As much as the mere mention of a dream match between Claressa and Katie Taylor might fuel the fire of click-bait headlines and social media debates, it is not realistic at the end of the day. Why either of them would want to risk meeting in the middle at a disadvantageous catchweight for a lucrative payday and pound-for-pound bragging rights is beyond me, but stranger things have happened. Shields stated as much when pressed on the matter during her post-fight interview, declaring that no less than $1 million would be worth the trouble of cutting down to 147 pounds and losing her “nice butt” in the bargain. Which begs the question, what is left for Claressa to achieve in boxing after she experiments with grappling inside an MMA octagon in June as her agenda calls for?
If you have ever flipped through a comic book or watched a Marvel or DC movie, you are well aware that a superhero is only as good as his or her arch-rival makes them. Think Batman and The Joker, Superman and Lex Luthor, Captain America and Red Skull…you get the picture. As if you couldn’t guess from the profanity-laced tirade Claressa Shields directed at her on Friday night, Savannah Marshall is her main nemesis. Although Shields went on to win the gold medal at the London Olympics in 2012, she had to overcome being beaten by Marshall in the second round of the World Championships that same year just to get there. While letting the f-bombs fly as casually as she had lobbed right hooks at Marie Eve Dicaire just twenty minutes earlier, Claressa belittled Marshall’s victory over her nine years ago as a “lucky decision” and made it crystal clear to Eddie Hearn that he would have to do far better than what she called a “weak-ass” offer of $250,000 for permitting her the opportunity to “fuck his girl up.”
Before that, though, there is the matter of Hanna Gabriels to discuss. Gabriels, who made Claressa work for her victory in their 2018 middleweight title fight in Detroit by flooring Shields in the first round with a right uppercut that sent the champion’s mouthpiece skittering across the canvas, has held the WBA super-welterweight championship since 2016 when she knocked out Katia Alvarino in the third round to claim the vacant belt. The WBA recently informed Hanna that she was essentially being demoted to “Regular” champion so that the organization could offer up the title of “Super” champion to the winner of Friday’s main event between Shields and Dicaire which wouldn’t otherwise have been a unification bout.
The right thing to do, of course, would be for the WBA to immediately mandate a showdown between Shields and Gabriels with legitimate ownership of the undisputed world super-welterweight crown to be determined for good and all.

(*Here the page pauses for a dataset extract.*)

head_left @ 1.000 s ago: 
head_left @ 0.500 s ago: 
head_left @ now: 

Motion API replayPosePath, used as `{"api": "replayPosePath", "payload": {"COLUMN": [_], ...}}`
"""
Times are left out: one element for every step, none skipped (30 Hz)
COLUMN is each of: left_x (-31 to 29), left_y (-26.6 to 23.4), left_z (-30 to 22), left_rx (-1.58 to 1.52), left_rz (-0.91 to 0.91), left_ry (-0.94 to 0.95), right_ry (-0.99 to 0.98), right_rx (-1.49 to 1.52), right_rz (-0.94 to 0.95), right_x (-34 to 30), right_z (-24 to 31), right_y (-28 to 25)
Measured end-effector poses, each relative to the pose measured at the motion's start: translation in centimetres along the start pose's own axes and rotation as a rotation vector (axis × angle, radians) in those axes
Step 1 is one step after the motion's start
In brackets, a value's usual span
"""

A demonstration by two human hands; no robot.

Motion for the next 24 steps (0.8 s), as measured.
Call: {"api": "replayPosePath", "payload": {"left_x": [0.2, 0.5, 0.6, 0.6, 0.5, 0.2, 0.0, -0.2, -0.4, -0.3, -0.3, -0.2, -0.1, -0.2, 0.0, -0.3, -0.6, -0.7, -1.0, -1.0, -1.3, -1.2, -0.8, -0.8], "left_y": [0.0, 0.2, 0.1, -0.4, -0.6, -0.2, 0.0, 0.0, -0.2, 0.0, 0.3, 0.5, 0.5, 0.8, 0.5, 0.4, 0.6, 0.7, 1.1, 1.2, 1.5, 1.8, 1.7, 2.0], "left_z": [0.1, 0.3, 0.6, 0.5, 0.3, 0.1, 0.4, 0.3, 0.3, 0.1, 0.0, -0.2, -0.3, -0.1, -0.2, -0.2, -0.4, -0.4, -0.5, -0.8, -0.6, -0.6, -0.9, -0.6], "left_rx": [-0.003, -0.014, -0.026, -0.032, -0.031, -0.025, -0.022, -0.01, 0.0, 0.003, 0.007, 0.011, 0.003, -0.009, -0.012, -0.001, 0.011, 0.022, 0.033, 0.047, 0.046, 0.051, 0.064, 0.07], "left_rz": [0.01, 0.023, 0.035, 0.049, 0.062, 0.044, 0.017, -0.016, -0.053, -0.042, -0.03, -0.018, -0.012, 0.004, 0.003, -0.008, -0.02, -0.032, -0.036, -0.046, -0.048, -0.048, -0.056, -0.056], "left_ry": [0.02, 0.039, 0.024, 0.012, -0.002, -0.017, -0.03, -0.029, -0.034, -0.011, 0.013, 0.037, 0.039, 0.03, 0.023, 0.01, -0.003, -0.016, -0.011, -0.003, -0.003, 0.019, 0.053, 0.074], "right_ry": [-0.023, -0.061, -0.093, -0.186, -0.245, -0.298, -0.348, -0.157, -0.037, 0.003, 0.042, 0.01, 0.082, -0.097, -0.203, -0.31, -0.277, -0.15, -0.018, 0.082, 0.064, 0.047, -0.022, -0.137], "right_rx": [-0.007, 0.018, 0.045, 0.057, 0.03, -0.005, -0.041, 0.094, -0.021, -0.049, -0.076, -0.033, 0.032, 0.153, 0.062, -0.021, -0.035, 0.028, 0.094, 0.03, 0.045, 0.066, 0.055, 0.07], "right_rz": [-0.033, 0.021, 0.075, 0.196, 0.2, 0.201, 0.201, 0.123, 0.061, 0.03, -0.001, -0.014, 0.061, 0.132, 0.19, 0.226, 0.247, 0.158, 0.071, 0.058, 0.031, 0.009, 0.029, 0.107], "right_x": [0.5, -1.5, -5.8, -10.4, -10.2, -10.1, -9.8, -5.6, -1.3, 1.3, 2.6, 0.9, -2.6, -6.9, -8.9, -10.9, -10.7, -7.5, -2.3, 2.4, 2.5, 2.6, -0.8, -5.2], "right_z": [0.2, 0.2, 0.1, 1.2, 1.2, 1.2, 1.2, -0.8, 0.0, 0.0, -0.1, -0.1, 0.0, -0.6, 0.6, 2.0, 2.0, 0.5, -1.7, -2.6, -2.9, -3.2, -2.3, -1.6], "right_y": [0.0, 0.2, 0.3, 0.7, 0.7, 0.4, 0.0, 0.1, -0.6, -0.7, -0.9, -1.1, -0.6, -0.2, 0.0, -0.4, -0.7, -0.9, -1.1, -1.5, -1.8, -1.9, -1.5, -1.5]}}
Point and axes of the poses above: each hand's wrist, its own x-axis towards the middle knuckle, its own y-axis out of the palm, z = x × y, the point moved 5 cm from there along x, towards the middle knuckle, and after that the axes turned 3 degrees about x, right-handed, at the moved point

But, entirely too often the right thing is precisely what is not done by the boxing community which insists on blackening its own eyes at nearly every turn despite being given the benefit of the doubt more times that it has proven it deserves.
Just like in the comics, boxing is rich with heroes, anti-heroes, supervillains, and criminal masterminds. Claressa Shields declared herself the “Floyd Mayweather of women’s boxing” in the lengthy preamble to Friday night’s unification fight, proving once more how comfortable the self-described GWOAT (Greatest Woman Of All Time) is blurring the fine line between fan favorite and heel. Whether people are singing her praises or cursing her existence, what seems to be of utmost importance is that her name is never far from their lips.